Your instructions:
I would like every record below transcribed exactly as it is.

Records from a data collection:
=== Section Start ===

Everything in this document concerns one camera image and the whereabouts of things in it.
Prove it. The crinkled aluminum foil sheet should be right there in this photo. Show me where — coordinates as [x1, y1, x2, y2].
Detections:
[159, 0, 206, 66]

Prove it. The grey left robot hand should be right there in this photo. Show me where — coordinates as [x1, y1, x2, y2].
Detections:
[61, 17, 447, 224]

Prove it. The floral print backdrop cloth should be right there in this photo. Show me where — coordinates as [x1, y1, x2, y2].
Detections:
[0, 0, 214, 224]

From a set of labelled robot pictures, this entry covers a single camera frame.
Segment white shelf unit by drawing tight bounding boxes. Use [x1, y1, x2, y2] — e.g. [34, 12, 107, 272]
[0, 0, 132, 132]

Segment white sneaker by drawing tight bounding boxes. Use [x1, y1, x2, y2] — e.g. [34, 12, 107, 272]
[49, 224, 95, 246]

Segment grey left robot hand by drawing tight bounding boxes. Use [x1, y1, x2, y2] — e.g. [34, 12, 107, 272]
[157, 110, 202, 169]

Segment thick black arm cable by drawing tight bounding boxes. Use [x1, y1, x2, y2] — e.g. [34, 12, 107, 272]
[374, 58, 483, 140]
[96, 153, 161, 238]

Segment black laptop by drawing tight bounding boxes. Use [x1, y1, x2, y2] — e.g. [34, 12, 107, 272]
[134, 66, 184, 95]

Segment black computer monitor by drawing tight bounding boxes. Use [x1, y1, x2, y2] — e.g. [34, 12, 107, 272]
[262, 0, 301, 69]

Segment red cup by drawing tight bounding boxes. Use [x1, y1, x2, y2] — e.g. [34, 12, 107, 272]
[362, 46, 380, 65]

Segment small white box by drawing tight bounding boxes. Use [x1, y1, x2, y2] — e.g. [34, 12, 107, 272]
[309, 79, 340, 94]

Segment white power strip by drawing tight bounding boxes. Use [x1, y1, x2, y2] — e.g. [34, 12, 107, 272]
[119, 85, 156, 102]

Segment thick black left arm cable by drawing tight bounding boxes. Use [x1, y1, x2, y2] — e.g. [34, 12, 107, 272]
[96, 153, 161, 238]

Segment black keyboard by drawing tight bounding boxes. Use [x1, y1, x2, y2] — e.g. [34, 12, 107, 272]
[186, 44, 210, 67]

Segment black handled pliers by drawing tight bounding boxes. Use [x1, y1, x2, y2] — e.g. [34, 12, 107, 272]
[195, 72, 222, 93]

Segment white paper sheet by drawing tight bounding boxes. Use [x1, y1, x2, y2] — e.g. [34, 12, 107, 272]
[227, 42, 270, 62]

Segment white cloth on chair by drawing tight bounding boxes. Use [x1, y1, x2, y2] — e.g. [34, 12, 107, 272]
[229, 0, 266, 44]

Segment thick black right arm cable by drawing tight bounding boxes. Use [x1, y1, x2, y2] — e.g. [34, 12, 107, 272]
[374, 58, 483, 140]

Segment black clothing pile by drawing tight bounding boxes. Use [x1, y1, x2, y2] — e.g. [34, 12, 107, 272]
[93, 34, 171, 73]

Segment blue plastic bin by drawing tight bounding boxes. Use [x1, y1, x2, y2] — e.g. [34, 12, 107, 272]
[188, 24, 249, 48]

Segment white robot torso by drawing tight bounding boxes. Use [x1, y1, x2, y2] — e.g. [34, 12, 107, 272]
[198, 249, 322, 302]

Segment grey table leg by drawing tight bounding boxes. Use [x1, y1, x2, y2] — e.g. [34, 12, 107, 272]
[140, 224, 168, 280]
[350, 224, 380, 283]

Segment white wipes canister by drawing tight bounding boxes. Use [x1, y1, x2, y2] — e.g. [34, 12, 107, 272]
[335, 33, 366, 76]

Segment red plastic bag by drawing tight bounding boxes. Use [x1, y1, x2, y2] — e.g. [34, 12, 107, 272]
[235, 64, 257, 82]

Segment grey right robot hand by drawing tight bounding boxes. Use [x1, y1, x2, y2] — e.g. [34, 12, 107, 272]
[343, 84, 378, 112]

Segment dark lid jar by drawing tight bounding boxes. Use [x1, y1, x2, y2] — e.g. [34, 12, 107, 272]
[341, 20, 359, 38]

=== Section End ===

Answer box:
Everything in this document concerns one camera image and the whereabouts of things in it.
Prove it. The crinkled aluminum foil sheet should be right there in this photo. Show me where — coordinates as [x1, y1, x2, y2].
Detections:
[159, 0, 206, 66]

Prove it. The grey left robot hand should be right there in this photo. Show me where — coordinates as [x1, y1, x2, y2].
Detections:
[61, 17, 447, 224]

Prove it. The floral print backdrop cloth should be right there in this photo. Show me where — coordinates as [x1, y1, x2, y2].
Detections:
[0, 0, 214, 224]

From a set of labelled robot pictures, this entry covers a single camera frame.
Segment white shelf unit by drawing tight bounding boxes. Use [x1, y1, x2, y2] — e.g. [34, 12, 107, 272]
[0, 0, 132, 132]

Segment white sneaker by drawing tight bounding boxes. Use [x1, y1, x2, y2] — e.g. [34, 12, 107, 272]
[49, 224, 95, 246]

Segment grey left robot hand by drawing tight bounding boxes. Use [x1, y1, x2, y2] — e.g. [34, 12, 107, 272]
[157, 110, 202, 169]

Segment thick black arm cable by drawing tight bounding boxes. Use [x1, y1, x2, y2] — e.g. [34, 12, 107, 272]
[374, 58, 483, 140]
[96, 153, 161, 238]

Segment black laptop by drawing tight bounding boxes. Use [x1, y1, x2, y2] — e.g. [34, 12, 107, 272]
[134, 66, 184, 95]

Segment black computer monitor by drawing tight bounding boxes. Use [x1, y1, x2, y2] — e.g. [34, 12, 107, 272]
[262, 0, 301, 69]

Segment red cup by drawing tight bounding boxes. Use [x1, y1, x2, y2] — e.g. [34, 12, 107, 272]
[362, 46, 380, 65]

Segment small white box by drawing tight bounding boxes. Use [x1, y1, x2, y2] — e.g. [34, 12, 107, 272]
[309, 79, 340, 94]

Segment white power strip by drawing tight bounding boxes. Use [x1, y1, x2, y2] — e.g. [34, 12, 107, 272]
[119, 85, 156, 102]

Segment thick black left arm cable by drawing tight bounding boxes. Use [x1, y1, x2, y2] — e.g. [34, 12, 107, 272]
[96, 153, 161, 238]

Segment black keyboard by drawing tight bounding boxes. Use [x1, y1, x2, y2] — e.g. [34, 12, 107, 272]
[186, 44, 210, 67]

Segment black handled pliers by drawing tight bounding boxes. Use [x1, y1, x2, y2] — e.g. [34, 12, 107, 272]
[195, 72, 222, 93]

Segment white paper sheet by drawing tight bounding boxes. Use [x1, y1, x2, y2] — e.g. [34, 12, 107, 272]
[227, 42, 270, 62]

Segment white cloth on chair by drawing tight bounding boxes. Use [x1, y1, x2, y2] — e.g. [34, 12, 107, 272]
[229, 0, 266, 44]

Segment thick black right arm cable by drawing tight bounding boxes. Use [x1, y1, x2, y2] — e.g. [34, 12, 107, 272]
[374, 58, 483, 140]

Segment black clothing pile by drawing tight bounding boxes. Use [x1, y1, x2, y2] — e.g. [34, 12, 107, 272]
[93, 34, 171, 73]

Segment blue plastic bin by drawing tight bounding boxes. Use [x1, y1, x2, y2] — e.g. [34, 12, 107, 272]
[188, 24, 249, 48]

Segment white robot torso by drawing tight bounding boxes. Use [x1, y1, x2, y2] — e.g. [34, 12, 107, 272]
[198, 249, 322, 302]

Segment grey table leg by drawing tight bounding boxes. Use [x1, y1, x2, y2] — e.g. [34, 12, 107, 272]
[140, 224, 168, 280]
[350, 224, 380, 283]

Segment white wipes canister by drawing tight bounding boxes. Use [x1, y1, x2, y2] — e.g. [34, 12, 107, 272]
[335, 33, 366, 76]

Segment red plastic bag by drawing tight bounding boxes. Use [x1, y1, x2, y2] — e.g. [34, 12, 107, 272]
[235, 64, 257, 82]

Segment grey right robot hand by drawing tight bounding boxes. Use [x1, y1, x2, y2] — e.g. [34, 12, 107, 272]
[343, 84, 378, 112]

Segment dark lid jar by drawing tight bounding boxes. Use [x1, y1, x2, y2] — e.g. [34, 12, 107, 272]
[341, 20, 359, 38]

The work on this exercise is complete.